В жизни я видал всякие виды, но эта сцена до сих пор иногда снится мне по ночам, и я просыпаюсь в холодном поту. Часто мне снится сон… Как будто неясная сила отдирает с лица земли Манхэттен — загаженный, закованный в каменные и асфальтовые мостовые Манхэттен, со всеми его канализационными и водопроводными трубами, колодцами, туннелями и проводами, как струп, который после заживления раны спадает с молодой свежей кожи. Тогда на земле взойдут семена, расцветут цветы, начнут снова плодоносить кусты и деревья. Холмы покроются зеленью, разрастется дикий виноград, появятся черника и смородина. Засияют первозданной белизной березовые рощи, над ручьями скорбно склонятся плакучие ивы. Зимой землю заботливым покровом окутает девственно чистый снег, который пролежит до самой весны и, растаяв, напоит почву чистейшей водой. Пройдет год-два, и задавленная цивилизацией, но не исчезнувшая вовсе протестующая древняя культура возьмет свое. Это будет славный реванш. Исчезнет проклятие клоак и дымных заводов, на цветущей земле снова будут жить стройные дети природы — индейцы, без денег и пышной архитектуры. Они будут жить просто и близко к природе — охотиться, ставить силки на мелкого зверя, ловить рыбу, сеять свои немудреные растения и молиться своим многочисленным богам и духам. Их боги всегда сопровождают их в короткой нелегкой жизни. Как я любил этих простодушных диких людей, примитивных политеистов, как завидовал им. Этим поклонникам солнечного света и зеленых листьев… свободным мужчинам и женщинам на их свободной земле… их способности рассказывать друг другу самые фантастические истории и искренне верить им… их потрясающе красивым сказкам о мире, в котором они жили и который служил им крепкой опорой…

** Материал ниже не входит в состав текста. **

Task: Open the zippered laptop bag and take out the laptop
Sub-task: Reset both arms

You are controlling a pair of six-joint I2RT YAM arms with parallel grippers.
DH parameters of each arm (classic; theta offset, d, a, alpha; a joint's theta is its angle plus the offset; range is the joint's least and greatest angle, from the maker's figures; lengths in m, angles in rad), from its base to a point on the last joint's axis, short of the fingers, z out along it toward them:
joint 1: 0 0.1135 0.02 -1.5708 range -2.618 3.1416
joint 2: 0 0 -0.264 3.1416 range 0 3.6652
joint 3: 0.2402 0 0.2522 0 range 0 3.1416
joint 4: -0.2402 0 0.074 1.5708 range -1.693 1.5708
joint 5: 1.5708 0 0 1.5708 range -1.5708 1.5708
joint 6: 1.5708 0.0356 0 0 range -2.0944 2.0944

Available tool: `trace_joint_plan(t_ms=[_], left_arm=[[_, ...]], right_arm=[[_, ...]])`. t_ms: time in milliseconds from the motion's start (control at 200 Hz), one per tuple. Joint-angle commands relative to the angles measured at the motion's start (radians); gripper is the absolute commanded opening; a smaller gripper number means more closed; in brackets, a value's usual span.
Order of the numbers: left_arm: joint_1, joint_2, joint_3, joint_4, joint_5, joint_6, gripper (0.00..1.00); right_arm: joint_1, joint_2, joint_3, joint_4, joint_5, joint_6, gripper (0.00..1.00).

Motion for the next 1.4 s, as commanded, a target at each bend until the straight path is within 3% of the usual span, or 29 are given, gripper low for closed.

Мартин знал ответы на все наши вопросы, но был не в состоянии их дать. Он не мог говорить и не проявлял никаких признаков разумного поведения. Он был нем и абсолютно безразличен к происходящему. Сара Пембертон отвезла его в Пресвитерианский госпиталь на Семьдесят первой улице и поручила заботам доктора Мотта — того самого врача, который в свое время поставил Огастасу диагноз смертельного неизлечимого заболевания. Мы каждый день ездили в госпиталь справиться о состоянии больного. Мартин, по мнению врачей, страдал общим истощением и сопутствующими нарушениями жизнедеятельности. Организм его был до крайней степени обезвожен. Женщины, которые вначале обрадовались известию, что Мартин жив, теперь были в ужасе от того состояния, в котором он пребывал, — молодой Пембертон лежал в постели, мало чем отличаясь от трупа. Он лежал на спине, уставившись в потолок невидящим взором. Лицо его покрывала смертельная бледность, на щеках виднелись пятна неестественно красного румянца… черты лица заострились, отросшие волосы и борода были спутанными и всклокоченными. Было видно, что под одеялом лежит маленькое высохшее тело. Но самое страшное — это отсутствие в глазах даже проблеска мысли, отсутствие того, что составляло суть личности Мартина Пембертона, того, что выделяло его среди остальных людей и ставило на голову выше их. Это был не мой Мартин.